Exactly as shown below, retype every line of the data.

+++ Supplied material

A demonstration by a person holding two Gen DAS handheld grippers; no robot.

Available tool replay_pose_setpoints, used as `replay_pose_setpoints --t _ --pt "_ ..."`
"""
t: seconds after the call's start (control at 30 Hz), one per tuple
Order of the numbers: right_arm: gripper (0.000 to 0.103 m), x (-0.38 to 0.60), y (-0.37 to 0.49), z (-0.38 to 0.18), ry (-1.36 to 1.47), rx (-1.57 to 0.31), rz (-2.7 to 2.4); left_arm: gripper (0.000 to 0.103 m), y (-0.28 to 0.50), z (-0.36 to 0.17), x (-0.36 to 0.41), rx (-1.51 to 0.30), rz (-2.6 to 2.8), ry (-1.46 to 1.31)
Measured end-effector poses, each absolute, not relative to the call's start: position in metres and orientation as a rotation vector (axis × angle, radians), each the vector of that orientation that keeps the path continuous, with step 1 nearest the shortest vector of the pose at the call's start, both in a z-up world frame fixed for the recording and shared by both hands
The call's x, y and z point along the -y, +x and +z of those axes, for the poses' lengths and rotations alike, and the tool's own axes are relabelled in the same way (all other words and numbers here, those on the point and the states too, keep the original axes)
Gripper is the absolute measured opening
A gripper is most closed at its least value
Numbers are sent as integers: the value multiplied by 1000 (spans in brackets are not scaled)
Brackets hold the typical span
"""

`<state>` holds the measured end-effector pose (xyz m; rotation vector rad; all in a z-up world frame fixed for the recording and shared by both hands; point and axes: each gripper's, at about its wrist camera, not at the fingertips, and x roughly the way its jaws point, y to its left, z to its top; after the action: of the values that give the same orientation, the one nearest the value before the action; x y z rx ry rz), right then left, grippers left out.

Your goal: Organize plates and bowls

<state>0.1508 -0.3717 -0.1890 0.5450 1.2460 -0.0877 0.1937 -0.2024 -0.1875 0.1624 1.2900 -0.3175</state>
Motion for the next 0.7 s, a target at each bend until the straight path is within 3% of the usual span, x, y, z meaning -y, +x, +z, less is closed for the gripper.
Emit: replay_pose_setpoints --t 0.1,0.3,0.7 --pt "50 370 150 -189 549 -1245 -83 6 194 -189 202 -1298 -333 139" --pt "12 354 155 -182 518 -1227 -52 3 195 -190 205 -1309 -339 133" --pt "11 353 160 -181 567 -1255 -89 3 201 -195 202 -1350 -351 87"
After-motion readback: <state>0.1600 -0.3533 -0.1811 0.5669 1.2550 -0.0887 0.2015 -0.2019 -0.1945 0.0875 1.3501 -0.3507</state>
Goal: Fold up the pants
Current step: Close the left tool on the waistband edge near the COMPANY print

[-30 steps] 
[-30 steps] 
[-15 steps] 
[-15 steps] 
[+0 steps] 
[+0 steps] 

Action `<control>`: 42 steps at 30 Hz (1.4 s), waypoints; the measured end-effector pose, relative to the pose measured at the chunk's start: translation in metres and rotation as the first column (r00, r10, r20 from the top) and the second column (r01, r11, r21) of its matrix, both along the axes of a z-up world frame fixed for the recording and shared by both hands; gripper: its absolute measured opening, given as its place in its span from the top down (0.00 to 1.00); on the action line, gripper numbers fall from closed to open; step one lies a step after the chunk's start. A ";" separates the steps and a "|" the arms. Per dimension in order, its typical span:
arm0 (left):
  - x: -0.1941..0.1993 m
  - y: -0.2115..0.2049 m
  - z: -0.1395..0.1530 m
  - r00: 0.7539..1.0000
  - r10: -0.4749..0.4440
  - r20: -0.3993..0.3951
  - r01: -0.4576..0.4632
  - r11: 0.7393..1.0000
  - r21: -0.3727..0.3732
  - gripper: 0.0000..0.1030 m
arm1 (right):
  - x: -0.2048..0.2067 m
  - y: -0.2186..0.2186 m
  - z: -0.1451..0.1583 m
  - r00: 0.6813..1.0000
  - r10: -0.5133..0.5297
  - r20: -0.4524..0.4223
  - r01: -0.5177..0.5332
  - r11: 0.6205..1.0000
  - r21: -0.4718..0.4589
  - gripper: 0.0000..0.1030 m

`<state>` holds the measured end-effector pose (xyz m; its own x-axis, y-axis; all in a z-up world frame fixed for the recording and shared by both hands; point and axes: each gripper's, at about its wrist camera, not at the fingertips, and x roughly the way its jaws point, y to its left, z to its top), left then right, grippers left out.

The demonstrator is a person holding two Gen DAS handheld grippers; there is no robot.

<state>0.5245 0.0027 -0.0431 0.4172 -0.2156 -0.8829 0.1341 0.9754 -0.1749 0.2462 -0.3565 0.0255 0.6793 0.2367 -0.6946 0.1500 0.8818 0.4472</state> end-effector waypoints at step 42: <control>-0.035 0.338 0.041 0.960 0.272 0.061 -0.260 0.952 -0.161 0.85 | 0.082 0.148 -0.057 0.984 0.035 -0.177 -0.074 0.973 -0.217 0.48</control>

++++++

▶ **Solution below**:
A demonstration by a person holding two Gen DAS handheld grippers; no robot.

Available tool replay_pose_setpoints, used as `replay_pose_setpoints --t _ --pt "_ ..."`
"""
t: seconds after the call's start (control at 30 Hz), one per tuple
Order of the numbers: right_arm: gripper (0.000 to 0.103 m), x (-0.38 to 0.60), y (-0.37 to 0.49), z (-0.38 to 0.18), ry (-1.36 to 1.47), rx (-1.57 to 0.31), rz (-2.7 to 2.4); left_arm: gripper (0.000 to 0.103 m), y (-0.28 to 0.50), z (-0.36 to 0.17), x (-0.36 to 0.41), rx (-1.51 to 0.30), rz (-2.6 to 2.8), ry (-1.46 to 1.31)
Measured end-effector poses, each absolute, not relative to the call's start: position in metres and orientation as a rotation vector (axis × angle, radians), each the vector of that orientation that keeps the path continuous, with step 1 nearest the shortest vector of the pose at the call's start, both in a z-up world frame fixed for the recording and shared by both hands
The call's x, y and z point along the -y, +x and +z of those axes, for the poses' lengths and rotations alike, and the tool's own axes are relabelled in the same way (all other words and numbers here, those on the point and the states too, keep the original axes)
Gripper is the absolute measured opening
A gripper is most closed at its least value
Numbers are sent as integers: the value multiplied by 1000 (spans in brackets are not scaled)
Brackets hold the typical span
"""

`<state>` holds the measured end-effector pose (xyz m; rotation vector rad; all in a z-up world frame fixed for the recording and shared by both hands; point and axes: each gripper's, at about its wrist camera, not at the fingertips, and x roughly the way its jaws point, y to its left, z to its top; after the action: of the values that give the same orientation, the one nearest the value before the action; x y z rx ry rz), right then left, grippers left out.

Your goal: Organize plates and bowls

<state>0.1508 -0.3717 -0.1890 0.5450 1.2460 -0.0877 0.1937 -0.2024 -0.1875 0.1624 1.2900 -0.3175</state>
Motion for the next 0.7 s, a target at each bend until the straight path is within 3% of the usual span, x, y, z meaning -y, +x, +z, less is closed for the gripper.
Emit: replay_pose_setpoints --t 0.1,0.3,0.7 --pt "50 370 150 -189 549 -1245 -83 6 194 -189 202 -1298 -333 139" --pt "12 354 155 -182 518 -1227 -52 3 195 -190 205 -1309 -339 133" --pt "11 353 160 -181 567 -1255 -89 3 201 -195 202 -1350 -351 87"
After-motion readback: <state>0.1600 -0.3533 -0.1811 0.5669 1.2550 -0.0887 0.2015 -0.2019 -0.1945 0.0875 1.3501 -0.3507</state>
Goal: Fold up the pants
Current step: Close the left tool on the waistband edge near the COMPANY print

[-30 steps] 
[-30 steps] 
[-15 steps] 
[-15 steps] 
[+0 steps] 
[+0 steps] 

Action `<control>`: 42 steps at 30 Hz (1.4 s), waypoints; the measured end-effector pose, relative to the pose measured at the chunk's start: translation in metres and rotation as the first column (r00, r10, r20 from the top) and the second column (r01, r11, r21) of its matrix, both along the axes of a z-up world frame fixed for the recording and shared by both hands; gripper: its absolute measured opening, given as its place in its span from the top down (0.00 to 1.00); on the action line, gripper numbers fall from closed to open; step one lies a step after the chunk's start. A ";" separates the steps and a "|" the arms. Per dimension in order, its typical span:
arm0 (left):
  - x: -0.1941..0.1993 m
  - y: -0.2115..0.2049 m
  - z: -0.1395..0.1530 m
  - r00: 0.7539..1.0000
  - r10: -0.4749..0.4440
  - r20: -0.3993..0.3951
  - r01: -0.4576..0.4632
  - r11: 0.7393..1.0000
  - r21: -0.3727..0.3732
  - gripper: 0.0000..0.1030 m
arm1 (right):
  - x: -0.2048..0.2067 m
  - y: -0.2186..0.2186 m
  - z: -0.1451..0.1583 m
  - r00: 0.6813..1.0000
  - r10: -0.5133..0.5297
  - r20: -0.4524..0.4223
  - r01: -0.5177..0.5332
  - r11: 0.6205..1.0000
  - r21: -0.4718..0.4589
  - gripper: 0.0000..0.1030 m

`<state>` holds the measured end-effector pose (xyz m; its own x-axis, y-axis; all in a z-up world frame fixed for the recording and shared by both hands; point and axes: each gripper's, at about its wrist camera, not at the fingertips, and x roughly the way its jaws point, y to its left, z to its top), left then right, grippers left out.

The demonstrator is a person holding two Gen DAS handheld grippers; there is no robot.

<state>0.5245 0.0027 -0.0431 0.4172 -0.2156 -0.8829 0.1341 0.9754 -0.1749 0.2462 -0.3565 0.0255 0.6793 0.2367 -0.6946 0.1500 0.8818 0.4472</state> end-effector waypoints at step 42: <control>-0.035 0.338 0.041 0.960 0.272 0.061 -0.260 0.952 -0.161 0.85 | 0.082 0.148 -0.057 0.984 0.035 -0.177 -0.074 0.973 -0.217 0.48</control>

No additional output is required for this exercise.